● **Task description**
Starting with the line containing "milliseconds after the" and going on through the line containing "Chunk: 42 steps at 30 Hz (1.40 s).", return the lines of the data below exactly, and only those.

━━━ Data records

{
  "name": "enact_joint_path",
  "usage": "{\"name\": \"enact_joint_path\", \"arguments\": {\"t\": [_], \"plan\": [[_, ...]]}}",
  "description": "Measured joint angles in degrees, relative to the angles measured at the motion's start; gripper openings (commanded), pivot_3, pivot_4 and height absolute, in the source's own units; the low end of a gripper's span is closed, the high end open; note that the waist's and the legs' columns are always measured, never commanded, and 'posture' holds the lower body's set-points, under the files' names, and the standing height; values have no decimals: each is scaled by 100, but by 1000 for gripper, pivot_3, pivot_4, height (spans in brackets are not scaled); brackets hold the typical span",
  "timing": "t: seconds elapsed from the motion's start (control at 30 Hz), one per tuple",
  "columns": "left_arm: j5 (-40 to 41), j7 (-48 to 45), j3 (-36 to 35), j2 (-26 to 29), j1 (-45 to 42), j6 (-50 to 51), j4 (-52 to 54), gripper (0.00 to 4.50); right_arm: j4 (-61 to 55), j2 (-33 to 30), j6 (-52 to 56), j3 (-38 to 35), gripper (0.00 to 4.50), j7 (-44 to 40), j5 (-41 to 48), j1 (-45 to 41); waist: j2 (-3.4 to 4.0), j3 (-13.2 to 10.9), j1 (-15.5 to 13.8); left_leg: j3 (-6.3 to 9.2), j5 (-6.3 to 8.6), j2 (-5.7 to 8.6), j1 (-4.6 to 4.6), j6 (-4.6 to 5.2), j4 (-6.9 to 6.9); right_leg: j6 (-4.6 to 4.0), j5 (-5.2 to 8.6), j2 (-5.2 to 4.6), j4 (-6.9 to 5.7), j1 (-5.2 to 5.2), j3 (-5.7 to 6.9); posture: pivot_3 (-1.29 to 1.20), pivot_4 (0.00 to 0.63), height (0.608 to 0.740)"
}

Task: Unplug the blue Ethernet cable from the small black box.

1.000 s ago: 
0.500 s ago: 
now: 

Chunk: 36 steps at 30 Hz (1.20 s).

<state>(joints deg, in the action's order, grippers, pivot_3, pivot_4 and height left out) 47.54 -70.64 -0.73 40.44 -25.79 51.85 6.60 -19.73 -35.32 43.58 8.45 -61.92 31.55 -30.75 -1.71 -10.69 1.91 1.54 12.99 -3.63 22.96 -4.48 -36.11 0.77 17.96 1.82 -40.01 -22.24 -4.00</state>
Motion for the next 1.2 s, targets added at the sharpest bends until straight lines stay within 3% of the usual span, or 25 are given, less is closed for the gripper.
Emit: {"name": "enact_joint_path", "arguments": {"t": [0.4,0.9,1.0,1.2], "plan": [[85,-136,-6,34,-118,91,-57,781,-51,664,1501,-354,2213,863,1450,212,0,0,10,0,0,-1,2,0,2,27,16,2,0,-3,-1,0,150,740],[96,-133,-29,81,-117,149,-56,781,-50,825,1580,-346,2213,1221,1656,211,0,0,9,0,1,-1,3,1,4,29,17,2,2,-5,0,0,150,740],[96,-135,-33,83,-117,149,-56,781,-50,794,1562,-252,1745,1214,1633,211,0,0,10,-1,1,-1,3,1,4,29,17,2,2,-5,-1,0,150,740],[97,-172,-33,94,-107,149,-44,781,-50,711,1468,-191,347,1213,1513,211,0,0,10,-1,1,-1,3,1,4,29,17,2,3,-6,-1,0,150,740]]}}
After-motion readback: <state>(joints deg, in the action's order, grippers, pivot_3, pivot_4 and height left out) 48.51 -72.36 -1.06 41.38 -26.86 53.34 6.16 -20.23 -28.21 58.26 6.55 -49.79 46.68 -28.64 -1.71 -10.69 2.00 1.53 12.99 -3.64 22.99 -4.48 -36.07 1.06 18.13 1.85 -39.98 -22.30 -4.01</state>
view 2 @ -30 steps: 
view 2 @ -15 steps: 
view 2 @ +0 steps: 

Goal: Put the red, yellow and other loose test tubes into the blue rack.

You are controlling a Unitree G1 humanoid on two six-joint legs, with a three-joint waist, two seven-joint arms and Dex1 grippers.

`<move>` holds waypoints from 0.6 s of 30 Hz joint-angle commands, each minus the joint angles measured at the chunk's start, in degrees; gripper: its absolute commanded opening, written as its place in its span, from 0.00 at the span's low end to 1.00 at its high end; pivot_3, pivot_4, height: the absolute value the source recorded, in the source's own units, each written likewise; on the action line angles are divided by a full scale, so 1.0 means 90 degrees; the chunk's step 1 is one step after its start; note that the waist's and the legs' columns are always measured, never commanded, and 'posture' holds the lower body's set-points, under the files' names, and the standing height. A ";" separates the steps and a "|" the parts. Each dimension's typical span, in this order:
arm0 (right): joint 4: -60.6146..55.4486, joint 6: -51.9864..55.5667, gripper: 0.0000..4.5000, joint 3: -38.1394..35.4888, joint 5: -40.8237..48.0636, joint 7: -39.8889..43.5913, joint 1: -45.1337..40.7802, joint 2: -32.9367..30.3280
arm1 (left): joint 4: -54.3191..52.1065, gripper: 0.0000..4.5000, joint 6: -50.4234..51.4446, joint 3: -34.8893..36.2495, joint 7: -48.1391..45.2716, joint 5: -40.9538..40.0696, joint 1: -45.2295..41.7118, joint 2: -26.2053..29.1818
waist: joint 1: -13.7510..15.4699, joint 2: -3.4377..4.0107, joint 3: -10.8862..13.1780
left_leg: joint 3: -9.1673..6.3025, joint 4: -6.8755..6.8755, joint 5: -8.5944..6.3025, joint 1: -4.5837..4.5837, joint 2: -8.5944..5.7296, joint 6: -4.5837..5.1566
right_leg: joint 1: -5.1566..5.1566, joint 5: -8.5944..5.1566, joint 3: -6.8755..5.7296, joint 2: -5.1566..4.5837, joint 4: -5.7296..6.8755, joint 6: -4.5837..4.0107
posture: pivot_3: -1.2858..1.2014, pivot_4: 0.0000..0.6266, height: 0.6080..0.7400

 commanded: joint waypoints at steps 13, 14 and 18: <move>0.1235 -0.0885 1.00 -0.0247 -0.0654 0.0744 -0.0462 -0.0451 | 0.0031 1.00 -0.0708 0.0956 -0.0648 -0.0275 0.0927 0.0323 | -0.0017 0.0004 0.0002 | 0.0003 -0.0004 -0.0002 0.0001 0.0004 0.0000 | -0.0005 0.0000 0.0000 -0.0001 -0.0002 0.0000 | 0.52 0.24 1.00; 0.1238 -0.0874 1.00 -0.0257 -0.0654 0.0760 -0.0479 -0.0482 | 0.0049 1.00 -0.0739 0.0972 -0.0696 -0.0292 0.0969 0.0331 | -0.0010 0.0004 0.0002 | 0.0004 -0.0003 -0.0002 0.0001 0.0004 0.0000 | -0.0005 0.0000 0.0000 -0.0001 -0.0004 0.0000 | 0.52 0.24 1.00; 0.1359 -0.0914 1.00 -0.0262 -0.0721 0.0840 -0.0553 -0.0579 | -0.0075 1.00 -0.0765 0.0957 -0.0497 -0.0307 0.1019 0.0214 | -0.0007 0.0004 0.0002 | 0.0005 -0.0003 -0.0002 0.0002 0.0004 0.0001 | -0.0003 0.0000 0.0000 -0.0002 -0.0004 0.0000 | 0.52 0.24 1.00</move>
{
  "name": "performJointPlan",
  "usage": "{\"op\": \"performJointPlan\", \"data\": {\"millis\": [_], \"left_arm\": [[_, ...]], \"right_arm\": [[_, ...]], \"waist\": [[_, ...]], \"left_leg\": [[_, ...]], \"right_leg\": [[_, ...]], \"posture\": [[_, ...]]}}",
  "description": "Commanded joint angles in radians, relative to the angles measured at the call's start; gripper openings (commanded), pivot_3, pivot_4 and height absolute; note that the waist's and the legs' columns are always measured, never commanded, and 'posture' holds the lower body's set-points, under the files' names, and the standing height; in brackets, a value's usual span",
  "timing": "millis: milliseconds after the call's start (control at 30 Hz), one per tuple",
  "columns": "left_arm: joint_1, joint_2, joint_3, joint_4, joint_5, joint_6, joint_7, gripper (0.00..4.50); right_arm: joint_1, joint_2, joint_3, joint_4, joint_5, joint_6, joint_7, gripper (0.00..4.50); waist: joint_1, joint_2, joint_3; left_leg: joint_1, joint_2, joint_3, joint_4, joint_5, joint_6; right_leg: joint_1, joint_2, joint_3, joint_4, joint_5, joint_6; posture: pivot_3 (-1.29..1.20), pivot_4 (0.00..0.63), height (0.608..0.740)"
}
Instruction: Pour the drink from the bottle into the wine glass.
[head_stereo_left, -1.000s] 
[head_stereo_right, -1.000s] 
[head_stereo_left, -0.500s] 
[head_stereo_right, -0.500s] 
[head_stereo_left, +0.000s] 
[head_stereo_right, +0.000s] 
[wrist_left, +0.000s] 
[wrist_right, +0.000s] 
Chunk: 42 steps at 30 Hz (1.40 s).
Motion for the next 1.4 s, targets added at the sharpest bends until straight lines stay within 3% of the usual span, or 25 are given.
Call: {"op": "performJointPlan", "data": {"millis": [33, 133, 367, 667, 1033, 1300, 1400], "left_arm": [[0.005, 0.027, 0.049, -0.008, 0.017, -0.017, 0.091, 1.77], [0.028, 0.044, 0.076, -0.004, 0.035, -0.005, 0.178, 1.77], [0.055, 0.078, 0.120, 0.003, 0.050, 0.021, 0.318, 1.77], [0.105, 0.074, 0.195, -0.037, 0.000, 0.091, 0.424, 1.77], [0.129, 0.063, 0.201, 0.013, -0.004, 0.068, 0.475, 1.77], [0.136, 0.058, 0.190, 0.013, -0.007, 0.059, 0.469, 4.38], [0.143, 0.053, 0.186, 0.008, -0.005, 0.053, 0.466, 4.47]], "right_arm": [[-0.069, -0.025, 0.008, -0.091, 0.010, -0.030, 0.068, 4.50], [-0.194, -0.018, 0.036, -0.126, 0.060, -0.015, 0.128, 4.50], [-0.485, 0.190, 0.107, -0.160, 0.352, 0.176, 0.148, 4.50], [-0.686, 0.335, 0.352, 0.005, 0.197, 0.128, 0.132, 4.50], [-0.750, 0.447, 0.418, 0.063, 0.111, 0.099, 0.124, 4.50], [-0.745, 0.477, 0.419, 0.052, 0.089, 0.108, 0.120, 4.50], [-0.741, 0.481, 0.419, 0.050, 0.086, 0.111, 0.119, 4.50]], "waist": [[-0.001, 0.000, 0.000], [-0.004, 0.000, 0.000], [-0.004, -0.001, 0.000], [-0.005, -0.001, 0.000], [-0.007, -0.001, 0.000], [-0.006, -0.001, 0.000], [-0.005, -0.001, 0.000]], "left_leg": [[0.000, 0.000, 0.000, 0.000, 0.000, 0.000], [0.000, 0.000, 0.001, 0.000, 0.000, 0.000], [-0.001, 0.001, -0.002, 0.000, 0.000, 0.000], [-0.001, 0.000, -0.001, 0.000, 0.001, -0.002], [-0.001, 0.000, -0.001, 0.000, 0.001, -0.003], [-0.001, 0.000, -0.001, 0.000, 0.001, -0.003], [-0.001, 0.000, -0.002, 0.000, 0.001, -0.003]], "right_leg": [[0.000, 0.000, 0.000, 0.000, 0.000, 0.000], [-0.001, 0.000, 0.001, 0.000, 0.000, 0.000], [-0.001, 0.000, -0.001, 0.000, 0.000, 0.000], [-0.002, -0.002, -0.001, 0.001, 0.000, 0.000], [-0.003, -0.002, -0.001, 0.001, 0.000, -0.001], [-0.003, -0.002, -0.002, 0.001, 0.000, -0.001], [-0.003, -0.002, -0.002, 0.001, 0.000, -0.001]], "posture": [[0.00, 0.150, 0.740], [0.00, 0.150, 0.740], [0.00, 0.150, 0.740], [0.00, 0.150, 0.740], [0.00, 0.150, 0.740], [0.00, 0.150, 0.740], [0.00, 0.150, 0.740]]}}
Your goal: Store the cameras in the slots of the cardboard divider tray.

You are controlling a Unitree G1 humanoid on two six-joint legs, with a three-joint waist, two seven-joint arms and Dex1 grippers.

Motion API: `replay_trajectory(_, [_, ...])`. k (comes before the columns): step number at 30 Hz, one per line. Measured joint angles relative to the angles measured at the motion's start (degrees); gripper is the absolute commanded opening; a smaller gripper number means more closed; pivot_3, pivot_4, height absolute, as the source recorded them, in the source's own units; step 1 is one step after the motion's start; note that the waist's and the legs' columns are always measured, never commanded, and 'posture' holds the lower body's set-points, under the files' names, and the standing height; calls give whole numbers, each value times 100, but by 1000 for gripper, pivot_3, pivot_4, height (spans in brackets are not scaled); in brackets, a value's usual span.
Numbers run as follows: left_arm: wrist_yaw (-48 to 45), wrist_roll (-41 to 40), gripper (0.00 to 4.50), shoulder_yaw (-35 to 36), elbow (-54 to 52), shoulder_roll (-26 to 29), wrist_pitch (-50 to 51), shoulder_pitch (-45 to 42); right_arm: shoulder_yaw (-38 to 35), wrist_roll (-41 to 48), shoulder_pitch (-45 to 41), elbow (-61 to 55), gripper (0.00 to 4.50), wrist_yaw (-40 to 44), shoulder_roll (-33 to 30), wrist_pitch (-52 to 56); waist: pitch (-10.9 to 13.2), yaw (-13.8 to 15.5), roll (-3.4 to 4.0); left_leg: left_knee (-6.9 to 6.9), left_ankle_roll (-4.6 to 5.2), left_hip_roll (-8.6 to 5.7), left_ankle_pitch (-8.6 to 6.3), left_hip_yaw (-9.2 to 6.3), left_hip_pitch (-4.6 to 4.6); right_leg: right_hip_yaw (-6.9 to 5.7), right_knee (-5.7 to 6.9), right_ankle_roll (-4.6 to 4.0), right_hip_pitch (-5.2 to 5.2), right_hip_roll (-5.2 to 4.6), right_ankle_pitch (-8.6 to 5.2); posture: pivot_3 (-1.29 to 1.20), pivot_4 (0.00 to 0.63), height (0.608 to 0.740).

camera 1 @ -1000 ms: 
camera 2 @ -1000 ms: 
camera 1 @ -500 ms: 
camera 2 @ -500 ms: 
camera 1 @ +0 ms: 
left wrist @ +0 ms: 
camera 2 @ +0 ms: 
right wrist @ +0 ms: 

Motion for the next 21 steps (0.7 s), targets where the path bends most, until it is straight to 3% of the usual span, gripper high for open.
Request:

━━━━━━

● **Exercise output**
  "timing": "millis: milliseconds after the call's start (control at 30 Hz), one per tuple",
  "columns": "left_arm: joint_1, joint_2, joint_3, joint_4, joint_5, joint_6, joint_7, gripper (0.00..4.50); right_arm: joint_1, joint_2, joint_3, joint_4, joint_5, joint_6, joint_7, gripper (0.00..4.50); waist: joint_1, joint_2, joint_3; left_leg: joint_1, joint_2, joint_3, joint_4, joint_5, joint_6; right_leg: joint_1, joint_2, joint_3, joint_4, joint_5, joint_6; posture: pivot_3 (-1.29..1.20), pivot_4 (0.00..0.63), height (0.608..0.740)"
}
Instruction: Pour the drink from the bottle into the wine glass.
[head_stereo_left, -1.000s] 
[head_stereo_right, -1.000s] 
[head_stereo_left, -0.500s] 
[head_stereo_right, -0.500s] 
[head_stereo_left, +0.000s] 
[head_stereo_right, +0.000s] 
[wrist_left, +0.000s] 
[wrist_right, +0.000s] 
Chunk: 42 steps at 30 Hz (1.40 s).

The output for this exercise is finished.